C’est d’ailleurs cet écrin qu’a choisi Johannes Pramsohler, violoniste de talent pour enregistrer l’Opus 2 des Sonates en trio pour deux violons et basse continue, composées par Mondonville et dédiées au Marquis de la Bourdonnaye. Jusque lors, ces sonates parues en 1734 étaient injustement jetées dans un profond oubli. Elles présentent pourtant un immense intérêt musical. Les sonates en trio sont composées de deux voix dites mélodiques accompagnées d’un basse continue, appelé continuo. Elles tirent leur nom de leur forme écrite (de leur composition) et non au nombre d’exécutants. Par exemple, elles peuvent être interprétées par seulement deux instruments: un violon à la ligne mélodique et un clavecin jouant concurremment la voix mélodique et le continuo. Le continuo peut être exécuté par plusieurs instruments tels le clavecin bien évidemment, le violoncelle baroque que vous pourrez entendre dans ce disque.

Dirigeant de l’archet de son violon, un Pietro Giacomo Rogeri datant de 1713 ayant appartenu à Reinhard Goebel – violoniste et chef d’orchestre allemand – , Johannes Pramsohler conduit d’une main de maître sa formation l’Ensemble Diderot, qu’il a fondé en 2008. Ces musiciens relèvent avec brio un défi technique, notamment les violonistes (Johannes Pramsohler et Roldán Bernabé) face aux nombreuses et malicieuses doubles-cordes présentes dans les 6 trios enregistrés sur le disque. Le jeu dit en double-corde est une technique d’exécution simultanée de deux notes sur un instrument à cordes (violon, guitare, …) ou un instrument de percussion (timbales, marimba, …). Ce «défi» demande une certaine agilité et virtuosité pour l’exécuter.

Malgré une structure identique en quatre mouvements, comparable à celle d’Arcangelo Corelli, les six sonates ne souffrent d’aucune monotonie grâce à la fraîcheur de jeu des interprètes. Les musiciens traduisent avec soin aussi bien les influences «italiennes» (enchaînements de doubles-croches, allegros emmenés, adagios passionnés, continuo vivant joué par le claveciniste Philippe Grisvard) que les «françaises» (beauté harmonique des troisièmes mouvements airs en 6/8, à 2 temps, légers). L’aria de la Sonata 1 en mi mineur en est un des parfaits exemples. Ecoutez et vivez cette élégance musicale qui charme vos oreilles. Il est aisé d’imaginer les archets glisser avec majesté sur les cordes… réagissez avec fougue, avec passion. Soyez impétueux !
Le presto, dernier mouvement de la première sonate, ajoute une double dimension à l’interprétation. Le contrepoint se veut mélodique et harmonique consacrant ainsi un délicieux chromatisme, les notes sont attractives.

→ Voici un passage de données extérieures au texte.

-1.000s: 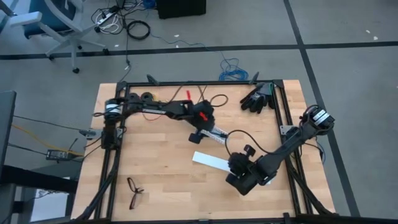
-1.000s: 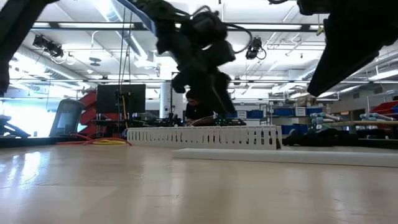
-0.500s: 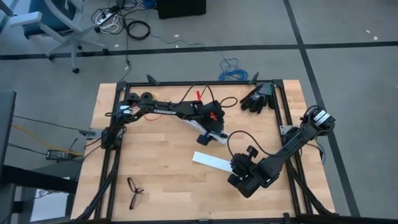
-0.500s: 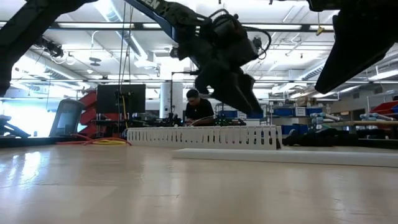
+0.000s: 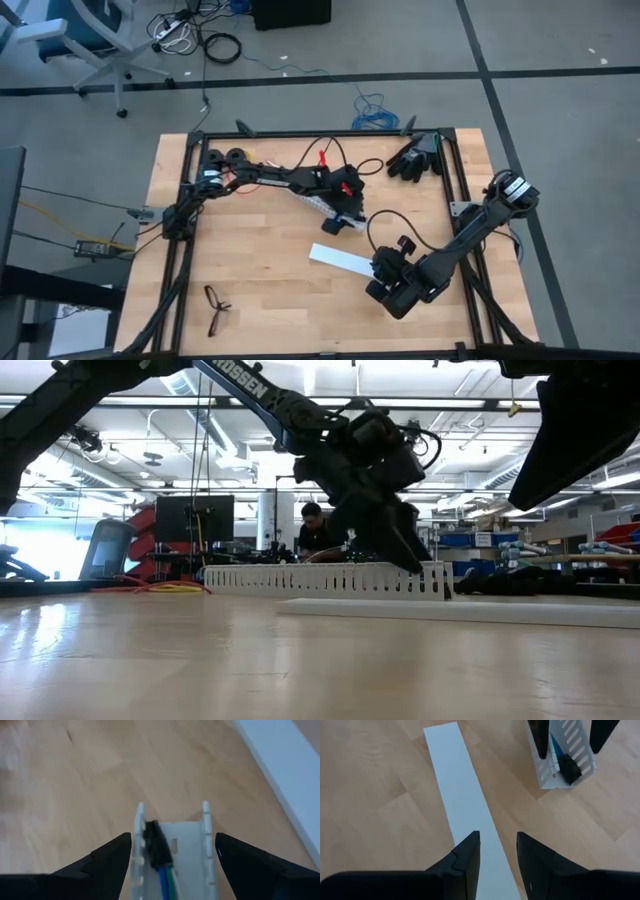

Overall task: Ziptie cables
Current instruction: Close the white cable duct

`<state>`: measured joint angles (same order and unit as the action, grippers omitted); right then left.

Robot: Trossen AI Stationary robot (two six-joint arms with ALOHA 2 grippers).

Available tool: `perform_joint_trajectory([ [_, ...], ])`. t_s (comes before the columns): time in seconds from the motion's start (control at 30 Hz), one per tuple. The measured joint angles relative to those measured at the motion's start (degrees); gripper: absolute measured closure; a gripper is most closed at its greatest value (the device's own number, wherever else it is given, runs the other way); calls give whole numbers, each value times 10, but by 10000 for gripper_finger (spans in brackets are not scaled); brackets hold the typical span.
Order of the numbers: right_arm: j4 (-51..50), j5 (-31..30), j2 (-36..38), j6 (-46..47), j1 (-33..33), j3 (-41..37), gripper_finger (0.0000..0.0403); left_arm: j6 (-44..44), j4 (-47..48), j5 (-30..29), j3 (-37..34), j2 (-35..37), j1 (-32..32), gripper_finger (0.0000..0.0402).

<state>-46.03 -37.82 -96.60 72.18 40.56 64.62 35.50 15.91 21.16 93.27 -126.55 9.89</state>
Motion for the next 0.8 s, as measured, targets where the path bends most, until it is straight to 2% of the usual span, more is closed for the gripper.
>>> perform_joint_trajectory([
  [0.33,-1,0,0,-2,0,0,289,-4,38,-2,1,-6,6,106],
  [0.6,3,-16,0,-4,-12,0,289,-15,46,-2,1,-7,14,171],
  [0.8,31,-16,0,-33,-38,0,288,-43,76,-1,2,-2,34,184],
])
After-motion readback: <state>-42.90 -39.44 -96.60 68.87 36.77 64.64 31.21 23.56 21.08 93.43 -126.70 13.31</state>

Le double mouvement (fugue et allegro) de la Sonate 2 en si bémol majeur nous transporte dans une «valse» étourdissante de notes. L’Ensemble Diderot honore avec foi et conviction la musique de Mondonville.

Les Sonates 3 en sol majeur et 5 en ré majeur, au timbre radieux relevé par la flûte traversière de Kristen Huebner apporte un important détail sur le génie du compositeur. Mondonville a attribué un rôle prédominant à la deuxième voix en la plaçant plus haute que le premier violon. L’ivresse musicale peut s’emparer de notre corps avec les différences rythmiques présentes dans le dernier mouvement de la Sonate 4 en fa majeur, tourbillons entre les triolets en 6/8 et le continuo à 4 temps.

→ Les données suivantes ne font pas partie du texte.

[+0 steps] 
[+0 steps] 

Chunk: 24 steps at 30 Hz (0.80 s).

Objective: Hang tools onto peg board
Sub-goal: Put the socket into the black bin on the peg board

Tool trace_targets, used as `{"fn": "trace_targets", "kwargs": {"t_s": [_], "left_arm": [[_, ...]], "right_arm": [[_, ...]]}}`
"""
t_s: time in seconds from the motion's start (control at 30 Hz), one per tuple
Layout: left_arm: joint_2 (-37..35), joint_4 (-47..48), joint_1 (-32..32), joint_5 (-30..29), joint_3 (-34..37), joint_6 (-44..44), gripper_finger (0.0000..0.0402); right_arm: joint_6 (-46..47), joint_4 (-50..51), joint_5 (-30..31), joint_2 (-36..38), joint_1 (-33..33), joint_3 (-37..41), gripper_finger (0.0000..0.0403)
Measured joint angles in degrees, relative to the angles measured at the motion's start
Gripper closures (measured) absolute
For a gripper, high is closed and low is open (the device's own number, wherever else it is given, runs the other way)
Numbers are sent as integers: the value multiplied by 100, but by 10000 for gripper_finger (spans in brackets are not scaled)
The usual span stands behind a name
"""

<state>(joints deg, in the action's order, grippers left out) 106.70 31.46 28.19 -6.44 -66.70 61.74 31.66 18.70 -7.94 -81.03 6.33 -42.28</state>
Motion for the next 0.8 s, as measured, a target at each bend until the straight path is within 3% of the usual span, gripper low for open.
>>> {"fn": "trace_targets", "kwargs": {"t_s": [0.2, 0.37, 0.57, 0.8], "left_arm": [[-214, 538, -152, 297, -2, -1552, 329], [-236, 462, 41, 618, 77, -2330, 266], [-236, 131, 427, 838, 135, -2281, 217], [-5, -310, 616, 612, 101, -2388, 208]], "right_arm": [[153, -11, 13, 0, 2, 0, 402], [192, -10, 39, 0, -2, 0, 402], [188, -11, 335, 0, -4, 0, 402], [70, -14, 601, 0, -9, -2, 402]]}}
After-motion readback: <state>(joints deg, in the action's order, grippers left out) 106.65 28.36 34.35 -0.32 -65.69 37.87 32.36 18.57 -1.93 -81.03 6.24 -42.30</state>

Quant au troisième mouvement de la dernière sonate, Sonate en do majeur, il offre une place de premier rang au violoncelle baroque tenu par Gulrim Choi. Le phrasé est précis, soigné donnant vie à la musique. Le style est langoureux mais paradoxalement éloquent. Il nous entraîne sur ce chemin de découverte ou de redécouverte du riche patrimoine musical français grâce à Mondonville mais également à Jean-Marie Leclair. Nombre de compositeurs ont adopté le style de la sonate tels que Georg Philipp Telemann – auteur de près de 150 sonates inspirées par le maître Corelli –, Georg Friedrich Händel dans ses Opus 2 et 5.

Chers Auditeurs, Chères Auditrices, prenez votre bâton de pèlerin et partez à l’exploration du monde musical de Mondonville…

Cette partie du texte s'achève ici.